Permissive waste

Waste (law)

Waste is a term used in the law of real property to describe a cause of action that can be brought in court to address a change in condition of real property brought about by a current tenant that damages or destroys the value of that property. A lawsuit for waste can be brought against a life tenant or lessee of a leasehold estate, either by a current landlord or by the owner of a vested future interest. Please note, however, that the holder of an executory interest has no standing to enforce an action for waste, since his future interest is not vested.

There are three kinds of waste under the law:

  1. Voluntary waste (sometimes called affirmative waste) is any structural change made to the estate that intentionally or negligently causes harm to the estate or depletes its resources, unless this depletion is a continuation of a pre-existing use. Some jurisdictions follow what is called the open mines doctrine, which permits continued excavation from any mine on the property that is already open, but prohibits the opening of new mines. However, the majority of jurisdictions now follow a doctrine that allows any activity necessary to continue the exploitation of a particular resource, if the land has already been used for that purpose.
  2. :Example: If there is a copper mine on the land, the current tenant can continue the mining operation to the point of extracting all available copper. If there were no such mine there originally, excavating property would constitute waste.
  3. Permissive waste is failure to maintain the estate, both physically and financially. Rather than requiring some bad act on the part of the tenant, this requires a failure to make ordinary repairs, pay taxes, or pay interest on the mortgage. If the property is owned under a lease which places the burden of making physical repairs on the landlord, the tenant still has a duty to report the need for such repairs to the landlord. For the owner of a life estate, the tenant's obligation is limited to the amount of income derived from the land (if it is being put to commercial use), or to the reasonable rental value of the land (if it is being used as the life tenant's residence). The tenant is under no obligation, however, to buy insurance for the property.
  4. Ameliorative waste is an improvement to the estate that changes its character, even if the change actually increases its value. Under English common law, where ameliorative waste has occurred, the interested party can recover from the tenant the cost of restoring the land to its original condition. This is based on traditional common law jurisprudence presuming that the grantor intended the property to be kept in its original condition. If a tenant tears down an old house on the property, and replaces it with a factory, then the landlord future interest holder can sue for the destruction of the original character of the estate even if the factory is worth much more. In the United States, damages for ameliorative waste are generally not given, especially if the improvement to the property is likely to last a long time. The policy behind this change in common law is to encourage improvements and economic development, even at the cost of historical change.
  5. :There is an exception to this doctrine where a long-term tenant makes a change that increases the value of the property in a way that reflects a change in the nature and character of neighboring properties. If a tenant tears down a house and builds a factory on property in an area where residences have generally been replaced with industry, the tenant will not be liable for waste.
  6. Equitable Waste, under English and Australian law, is waste that a life tenant has a right to commit at common law, but will be restrained by a court of equity. This doctrine fits under the broader framework of equity, where a legal right to do something is not so without restraint that the right may be abused. A life tenant who is granted an estate "without impeachment of waste" (may not be sued for waste) can not commit acts of flagrant destruction which is inconsistent with the fruitful use of the land. For example, a mansion may not be stripped of its glass, timber or pipes (Vane v Lord barnard), nor can trees of an ornamental value be cut down by the life tenant (Turner v Wright).

Remedies for waste

Where a court finds that a tenant is engaging in waste, there are a number of possible remedies which can be taken:

  1. The court may award money damages in an amount sufficient to compensate the injured party for the loss resulting from the waste.
  2. The court may directly require the party responsible for the waste to restore the property to its original condition.
  3. The court may accelerate the passage of title in the land, divesting a tenant or life estate holder of the property and vesting it in the landlord or remainderman.
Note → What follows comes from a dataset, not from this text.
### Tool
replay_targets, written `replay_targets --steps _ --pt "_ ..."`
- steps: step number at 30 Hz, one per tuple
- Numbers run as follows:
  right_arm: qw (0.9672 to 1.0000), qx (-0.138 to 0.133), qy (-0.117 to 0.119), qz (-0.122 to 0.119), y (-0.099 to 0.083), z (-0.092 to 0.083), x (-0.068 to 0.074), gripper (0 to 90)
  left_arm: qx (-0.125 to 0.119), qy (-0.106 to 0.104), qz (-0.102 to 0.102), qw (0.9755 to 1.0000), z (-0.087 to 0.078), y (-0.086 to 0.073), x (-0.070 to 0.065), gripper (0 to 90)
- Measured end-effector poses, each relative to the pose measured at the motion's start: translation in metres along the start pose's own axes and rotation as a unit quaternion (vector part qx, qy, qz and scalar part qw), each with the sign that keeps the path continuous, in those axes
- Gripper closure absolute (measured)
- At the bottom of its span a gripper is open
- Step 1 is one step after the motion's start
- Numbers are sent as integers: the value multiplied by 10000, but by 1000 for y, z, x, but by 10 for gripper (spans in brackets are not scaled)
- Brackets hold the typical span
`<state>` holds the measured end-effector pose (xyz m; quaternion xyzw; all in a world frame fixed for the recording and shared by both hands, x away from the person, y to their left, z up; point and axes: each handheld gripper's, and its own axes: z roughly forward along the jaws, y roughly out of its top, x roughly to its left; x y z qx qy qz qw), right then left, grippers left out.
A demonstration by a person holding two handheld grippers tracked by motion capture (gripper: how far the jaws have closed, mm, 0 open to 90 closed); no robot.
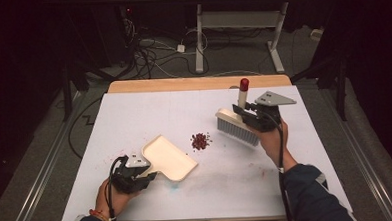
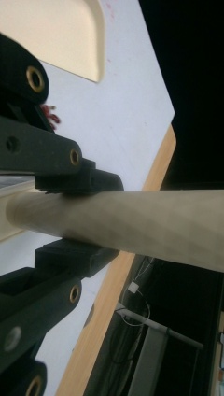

The U.S. state of Kentucky has a particularly harsh remedy for voluntary waste. There, a person found to have committed voluntary waste without the written permission of the holder of the future interest is forced to pay treble damages to the holder of the future interest, and his or her present interest (whether a life estate or a lease) is automatically terminated.

The U.S. state of Missouri also has two statutes that prescribe a harsh remedies for waste. There, a person found to have committed voluntary waste without the written permission of the holder of the future interest holder is forced to pay treble damages. In some cases, the plaintiff has been able to recover triple damages twice--once for voluntary waste and again for wantonly committed waste.

If the plaintiff can show that the defendant is currently engaged in voluntary or permissive waste of the land, the court may enjoin the activity complained of; however, courts are reluctant to enjoin ameliorative waste unless the property being destroyed has some unique historic value.